WHAT THE TASK REQUIRES:
Look through the listing below for the word "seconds" and copy every line where it occurs.

DATA BELOW:
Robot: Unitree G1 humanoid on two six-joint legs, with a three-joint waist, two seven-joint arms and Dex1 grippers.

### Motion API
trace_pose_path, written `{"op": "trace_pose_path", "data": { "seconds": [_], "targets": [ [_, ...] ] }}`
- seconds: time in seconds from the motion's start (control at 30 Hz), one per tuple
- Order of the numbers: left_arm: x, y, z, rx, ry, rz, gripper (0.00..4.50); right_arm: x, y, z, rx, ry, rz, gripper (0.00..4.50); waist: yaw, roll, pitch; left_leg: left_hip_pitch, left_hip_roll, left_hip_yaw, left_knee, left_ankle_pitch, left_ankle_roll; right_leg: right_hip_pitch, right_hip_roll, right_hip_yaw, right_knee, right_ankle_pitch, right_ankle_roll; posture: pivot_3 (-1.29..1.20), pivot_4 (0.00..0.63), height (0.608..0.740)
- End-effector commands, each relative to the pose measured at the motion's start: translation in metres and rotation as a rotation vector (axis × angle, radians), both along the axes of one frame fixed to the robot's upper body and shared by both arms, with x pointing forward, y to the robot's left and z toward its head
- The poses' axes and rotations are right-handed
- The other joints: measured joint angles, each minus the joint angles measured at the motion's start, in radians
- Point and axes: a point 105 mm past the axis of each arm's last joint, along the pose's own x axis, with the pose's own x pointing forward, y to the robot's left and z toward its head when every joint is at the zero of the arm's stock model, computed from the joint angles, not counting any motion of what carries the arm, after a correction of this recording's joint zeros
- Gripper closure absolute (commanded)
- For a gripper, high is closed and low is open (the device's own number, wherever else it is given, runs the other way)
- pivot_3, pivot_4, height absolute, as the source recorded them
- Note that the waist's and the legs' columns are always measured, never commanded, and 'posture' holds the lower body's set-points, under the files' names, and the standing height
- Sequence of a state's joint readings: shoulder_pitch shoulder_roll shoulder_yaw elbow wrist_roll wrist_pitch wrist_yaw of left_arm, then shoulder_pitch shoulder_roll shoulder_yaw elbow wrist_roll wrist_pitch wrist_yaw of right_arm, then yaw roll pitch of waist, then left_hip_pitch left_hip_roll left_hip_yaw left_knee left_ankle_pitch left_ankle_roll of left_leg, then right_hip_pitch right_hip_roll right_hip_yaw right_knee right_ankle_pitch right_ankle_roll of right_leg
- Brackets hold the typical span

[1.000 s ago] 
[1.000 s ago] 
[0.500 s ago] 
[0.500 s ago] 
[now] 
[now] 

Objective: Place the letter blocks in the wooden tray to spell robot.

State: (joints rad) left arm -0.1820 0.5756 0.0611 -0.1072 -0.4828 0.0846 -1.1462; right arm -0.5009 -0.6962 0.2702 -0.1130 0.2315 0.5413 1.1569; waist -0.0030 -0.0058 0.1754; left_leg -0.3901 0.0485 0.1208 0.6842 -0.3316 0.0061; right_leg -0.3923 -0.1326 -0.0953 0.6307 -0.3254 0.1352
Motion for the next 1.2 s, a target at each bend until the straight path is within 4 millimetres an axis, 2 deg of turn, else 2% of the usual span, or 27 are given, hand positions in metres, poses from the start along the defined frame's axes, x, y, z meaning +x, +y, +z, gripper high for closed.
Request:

RESPONSE:
trace_pose_path, written `{"op": "trace_pose_path", "data": { "seconds": [_], "targets": [ [_, ...] ] }}`
- seconds: time in seconds from the motion's start (control at 30 Hz), one per tuple

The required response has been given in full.